If Augustine believed in a “meticulous Stoic Providence”, then he would have had to believe that the stars, moon, and sun were superior to the nature of soul (i.e. on a level of being that soul’s God). But Augustine, again, explicitly denied the superiority of any heavenly bodies (or even anything visible to our eyes). As the stars are not superior, this would mean that they were not some “meticulous Stoic Providence” guiding “every miniscule individual event”.
I have to ask the reader one question. Does it sound to you like Augustine was still under the influence of Stoic Providence guided by the stars in 388 and 398 (as well as from 393 and 397 in quotes below) when he explicitly denied the influence of stars over the birth of any man? That statement was about 11 years after his conversion, but it is consistent with what he stated in Confessions that he had abandoned any type of atrological determinism by 386 – even before he was converted! This is basically an example of Augustine in the late 4th Century telling Wilson “every word of what you just said is wrong.” I will continue with more posts in this series, but when you have direct and explicit denials by Augustine of the assertions that Wilson is making, you have to ask yourself why Dr. Wilson is treating Augustine the way that he is.
Augustine, in writings from 388-401 categorically denied any assertion that he continued to worship the heavenly bodies.
And for further proof that Dr. Wilson’s assertions regarding Augustine are flat-out wrong, I will just post some additional statements from Augustine from the pre-400 time period.

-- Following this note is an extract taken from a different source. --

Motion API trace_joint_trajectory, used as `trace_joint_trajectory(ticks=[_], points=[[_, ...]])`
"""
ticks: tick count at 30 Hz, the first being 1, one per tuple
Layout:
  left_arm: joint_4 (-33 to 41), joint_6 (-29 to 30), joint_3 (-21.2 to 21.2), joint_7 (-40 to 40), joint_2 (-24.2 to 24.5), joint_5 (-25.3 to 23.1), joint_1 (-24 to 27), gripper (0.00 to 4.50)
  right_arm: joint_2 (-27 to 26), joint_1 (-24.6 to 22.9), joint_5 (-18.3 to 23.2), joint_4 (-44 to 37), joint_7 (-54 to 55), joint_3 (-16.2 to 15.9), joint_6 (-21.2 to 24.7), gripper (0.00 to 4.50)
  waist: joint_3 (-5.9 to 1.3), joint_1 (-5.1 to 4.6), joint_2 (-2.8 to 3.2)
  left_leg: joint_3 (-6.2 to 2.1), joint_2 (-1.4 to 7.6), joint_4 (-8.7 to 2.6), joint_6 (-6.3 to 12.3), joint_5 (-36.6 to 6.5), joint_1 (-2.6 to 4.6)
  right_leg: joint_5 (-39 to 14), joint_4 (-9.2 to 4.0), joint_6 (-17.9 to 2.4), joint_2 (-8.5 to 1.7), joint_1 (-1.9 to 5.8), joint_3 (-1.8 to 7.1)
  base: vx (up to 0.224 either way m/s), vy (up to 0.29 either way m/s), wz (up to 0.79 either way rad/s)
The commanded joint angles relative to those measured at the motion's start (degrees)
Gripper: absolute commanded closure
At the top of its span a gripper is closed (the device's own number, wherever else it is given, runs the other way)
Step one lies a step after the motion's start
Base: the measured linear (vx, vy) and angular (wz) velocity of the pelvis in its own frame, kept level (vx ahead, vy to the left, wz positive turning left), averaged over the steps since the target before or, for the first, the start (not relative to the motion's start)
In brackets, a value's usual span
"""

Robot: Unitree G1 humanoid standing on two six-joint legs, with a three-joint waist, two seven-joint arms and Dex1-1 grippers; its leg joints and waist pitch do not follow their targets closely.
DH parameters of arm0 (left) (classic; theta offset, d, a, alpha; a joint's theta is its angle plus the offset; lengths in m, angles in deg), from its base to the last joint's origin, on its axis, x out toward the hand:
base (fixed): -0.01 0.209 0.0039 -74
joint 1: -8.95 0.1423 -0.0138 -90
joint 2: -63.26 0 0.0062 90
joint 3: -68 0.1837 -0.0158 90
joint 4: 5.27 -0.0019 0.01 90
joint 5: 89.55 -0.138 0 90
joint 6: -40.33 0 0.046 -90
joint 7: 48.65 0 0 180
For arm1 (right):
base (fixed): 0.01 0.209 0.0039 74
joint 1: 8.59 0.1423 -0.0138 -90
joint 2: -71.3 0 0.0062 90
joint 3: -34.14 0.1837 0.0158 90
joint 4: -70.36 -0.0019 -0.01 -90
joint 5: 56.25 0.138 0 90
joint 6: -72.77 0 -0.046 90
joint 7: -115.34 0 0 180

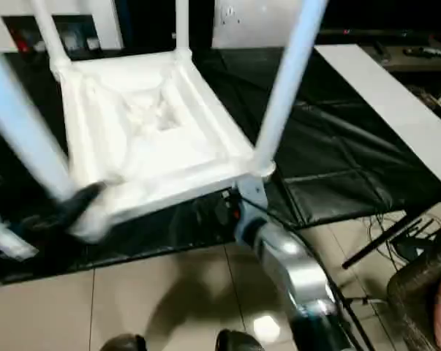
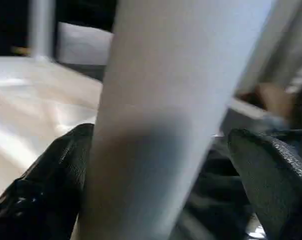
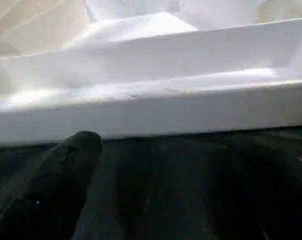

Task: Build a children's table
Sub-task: Rotate table base

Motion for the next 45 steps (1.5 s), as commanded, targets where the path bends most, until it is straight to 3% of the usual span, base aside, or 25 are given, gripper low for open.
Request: trace_joint_trajectory(ticks=[1,2,6,10,13,16,19,23,25,26,27,30,31,32,34,35,36,37,38,39,41,42,43,45], points=[[1.85,1.2,3.04,-0.05,-0.08,0.5,-0.34,0.05,-0.15,1.08,-0.66,2.39,1.21,1.27,-1.01,0.0,-3.34,0.0,1.09,-0.02,1.11,-4.01,-1.05,-11.88,-0.06,-12.3,-3.38,-8.37,-3.03,2.66,2.66,0.0,0.0,0.0],[2.62,2.41,6.68,-0.23,-0.93,0.93,-1.48,0.05,-1.14,3.17,-1.05,5.24,1.89,1.75,-2.02,0.0,-3.37,-0.11,0.83,0.04,1.09,-3.93,-0.66,-10.77,-0.21,-10.8,-3.21,-8.56,-2.95,2.79,2.63,0.0,0.0,0.0],[4.19,5.02,13.79,0.77,-2.99,1.82,-3.4,0.05,-2.19,5.66,-1.22,8.18,1.95,1.96,-3.33,0.0,-3.39,-0.17,0.81,0.1,1.07,-3.81,-0.54,-9.84,-0.21,-10.96,-3.18,-8.69,-2.93,2.83,2.56,0.0,0.0,0.0],[3.59,5.9,19.39,1.14,-5.95,1.53,-6.16,0.05,-2.83,6.54,-1.45,9.4,1.17,1.19,-4.35,0.0,-3.57,-0.66,0.65,0.04,0.94,-3.66,-0.35,-8.68,-0.73,-10.92,-3.19,-8.19,-3.01,3.28,2.47,0.0,0.0,0.0],[1.89,5.72,22.51,1.22,-8.64,0.87,-8.69,0.05,-3.04,6.57,-1.72,9.79,1.21,0.6,-4.75,0.0,-3.67,-0.84,0.64,0.18,0.93,-3.46,-0.07,-8.36,-0.57,-10.37,-3.28,-8.61,-2.9,3.22,2.45,0.0,0.0,0.0],[-3.29,2.37,26.16,1.61,-11.4,-2.9,-12.82,0.05,-3.79,7.92,-2.67,12.73,1.56,1.19,-6.7,0.0,-3.78,-1.1,0.71,0.11,0.9,-3.42,0.26,-8.73,-0.63,-11.35,-3.41,-8.58,-2.93,3.36,2.36,0.0,0.0,0.0],[-6.47,0.76,27.17,1.9,-13.04,-3.99,-15.53,0.05,-4.25,9.02,-2.84,14.34,1.49,2.03,-7.67,0.0,-3.87,-1.27,0.74,0.14,0.92,-3.3,0.24,-8.98,-0.59,-12.04,-3.57,-8.67,-3.0,3.3,2.36,0.0,0.0,0.0],[-12.73,-2.77,28.37,1.59,-16.53,-6.5,-20.96,0.05,-4.49,10.84,-3.56,17.76,2.01,2.88,-9.83,0.0,-4.25,-1.18,1.04,0.24,0.96,-3.03,0.77,-7.35,-0.37,-7.72,-3.28,-10.7,-2.96,3.3,2.31,0.0,0.0,0.0],[-18.09,-6.87,28.06,0.14,-17.25,-9.77,-24.16,0.05,-4.25,11.62,-4.03,19.44,3.46,3.93,-10.93,0.0,-4.48,-1.18,1.07,0.09,0.92,-2.95,0.98,-7.08,-0.55,-6.32,-2.92,-11.51,-3.06,3.77,2.22,0.0,0.0,0.0],[-19.4,-7.85,27.8,-0.23,-17.21,-10.54,-24.83,0.05,-4.23,11.71,-4.09,19.75,3.87,4.27,-11.24,0.0,-4.42,-1.16,1.12,0.16,0.9,-2.94,1.16,-7.85,-0.42,-7.3,-3.21,-11.32,-3.06,3.63,2.2,0.0,0.0,0.0],[-21.82,-9.99,27.28,-1.07,-16.74,-12.43,-26.12,0.05,-4.1,11.8,-4.13,20.19,4.87,5.04,-11.7,0.0,-4.48,-1.17,1.1,-0.07,0.92,-3.02,1.19,-7.97,-0.81,-8.48,-3.2,-11.0,-3.27,4.06,2.14,0.0,0.0,0.0],[-25.99,-12.29,25.08,-2.34,-15.01,-14.35,-28.81,0.05,-2.81,11.15,-4.71,20.78,7.18,7.15,-13.21,0.0,-4.6,-1.09,1.2,0.08,0.86,-2.89,1.02,-8.54,-0.51,-10.34,-3.42,-10.6,-3.26,3.84,2.2,0.0,0.0,0.0],[-26.9,-12.88,24.47,-2.39,-14.59,-14.8,-29.36,0.05,-2.33,10.8,-5.06,20.96,7.99,7.95,-13.87,0.0,-4.76,-0.96,1.49,0.08,0.81,-2.83,0.73,-8.41,-0.45,-10.5,-3.36,-10.48,-3.19,3.86,2.2,0.0,0.0,0.0],[-27.32,-13.15,24.03,-2.16,-14.0,-15.11,-29.64,0.05,-1.45,10.09,-5.43,20.71,7.68,8.28,-15.04,0.0,-4.77,-0.87,1.82,0.04,0.83,-2.84,0.54,-8.53,-0.4,-10.77,-3.34,-10.55,-3.23,3.76,2.18,0.0,0.0,0.0],[-27.99,-13.61,23.38,-1.41,-13.21,-15.31,-29.85,0.05,-0.01,8.79,-6.28,20.12,7.79,8.77,-16.81,0.0,-4.81,-0.63,1.57,0.15,0.87,-2.72,0.55,-8.71,-0.36,-10.9,-3.33,-10.7,-3.21,3.76,2.21,0.0,0.0,0.0],[-27.96,-13.27,22.88,-0.16,-12.54,-14.35,-29.58,0.05,0.73,7.4,-5.24,18.52,6.26,9.59,-16.61,0.0,-5.0,0.09,2.7,0.22,0.93,-2.62,0.53,-8.68,-0.09,-9.8,-3.23,-11.22,-3.22,3.66,2.28,0.0,0.0,0.0],[-27.99,-13.2,22.67,0.45,-12.27,-13.84,-29.44,0.05,1.02,6.8,-4.75,17.77,5.55,9.91,-16.38,0.0,-5.04,0.16,2.59,0.29,0.88,-2.61,0.65,-8.6,-0.16,-9.0,-3.21,-11.44,-3.08,3.74,2.3,0.0,0.0,0.0],[-27.62,-12.92,22.65,1.56,-11.3,-13.49,-28.91,0.05,1.62,5.69,-4.18,16.25,4.64,10.39,-16.28,0.0,-5.26,0.34,2.93,0.24,0.78,-2.59,1.0,-8.65,-0.2,-8.13,-2.94,-12.05,-3.02,3.87,2.28,0.0,0.0,0.0],[-27.62,-12.92,22.65,1.56,-11.3,-13.49,-28.91,0.05,1.62,5.69,-4.18,16.25,4.64,10.39,-16.28,0.0,-5.16,0.38,2.74,0.29,0.75,-2.62,1.4,-9.22,-0.36,-9.3,-3.21,-11.96,-3.05,3.86,2.23,0.0,0.0,0.0],[-27.48,-12.7,22.77,2.8,-10.44,-13.03,-28.49,0.05,2.12,4.82,-3.83,15.09,4.07,10.68,-16.2,0.0,-5.2,0.43,2.97,0.21,0.73,-2.65,1.39,-9.63,-0.39,-10.55,-3.27,-11.93,-3.12,3.9,2.15,0.0,0.0,0.0],[-26.5,-11.6,23.03,7.28,-7.19,-11.29,-26.8,0.05,3.87,2.19,-2.33,10.66,3.4,12.49,-15.54,0.0,-5.36,0.63,3.61,0.09,0.73,-2.64,1.03,-10.37,-0.32,-14.01,-3.55,-10.76,-3.27,3.91,2.12,0.0,0.0,0.0],[-26.44,-10.97,22.82,10.19,-5.43,-10.07,-26.07,0.05,4.69,1.31,-1.75,8.98,2.55,12.88,-15.16,0.0,-5.27,0.5,3.19,0.15,0.67,-2.74,1.2,-10.71,-0.4,-15.42,-3.83,-9.94,-3.07,3.87,2.09,0.0,0.0,0.0],[-26.73,-10.77,22.66,11.89,-4.31,-9.62,-25.73,0.05,5.42,0.74,-1.52,7.96,1.85,13.07,-15.38,0.0,-5.55,0.5,4.04,0.09,0.57,-2.68,1.12,-10.85,-0.35,-16.75,-3.8,-9.48,-3.06,3.84,2.07,0.0,0.0,0.0],[-27.97,-10.99,22.19,15.17,-1.63,-9.48,-25.22,0.2,7.18,-0.74,-0.48,4.99,-0.84,13.27,-15.88,0.0,-5.65,0.38,3.82,0.17,0.47,-2.63,1.35,-10.95,-0.3,-18.52,-4.11,-8.61,-2.85,3.69,2.01,0.0,0.0,0.0]])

Here we have a statement from the work Of Faith and The Creed from the year 393. He states that they adore the sun as God and not as a creation of God.
Those, therefore, who entertain this opinion ought to ponder the fact that the rays of this sun, which indeed they do not praise as a creature of God, but adore as God, are diffused all the world over, through the noisomenesses of sewers and every kind of horrible thing, and that they operate in these according to their nature, and yet never become debased by any defilement thence contracted, albeit that the visible light is by nature in closer conjunction with visible pollutions. How much less, therefore, could the Word of God, who is neither corporeal nor visible, sustain defilement from the female body, wherein He assumed human flesh together with soul and spirit, through the incoming of which the majesty of the Word dwells in a less immediate conjunction with the frailty of a human body! Hence it is manifest that the Word of God could in no way have been defiled by a human body, by which even the human soul is not defiled.
Augustine, Of Faith and The Creed, IV.10
And from the year 397 in his work Against the Fundamental Epistle of Manichaeus we read him encouraging people to worship “The Sun of righteousness” – Jesus who we read about in Malachi. He says that they should “gaze upon his Sun”, but not the physical sun which the Manichaeans worship.
Let those rage against you who know not the difficulty of curing the eye of the inner man that he may gaze upon his Sun—not that sun which you worship, and which shines with the brilliance of a heavenly body in the eyes of carnal men and of beasts—but that of which it is written through the prophet, The Sun of righteousness has arisen upon me;” [Malachi 4:2] and of which it is said in the gospel, “That was the true Light, which lights every man that comes into the world.” [John 1:9]”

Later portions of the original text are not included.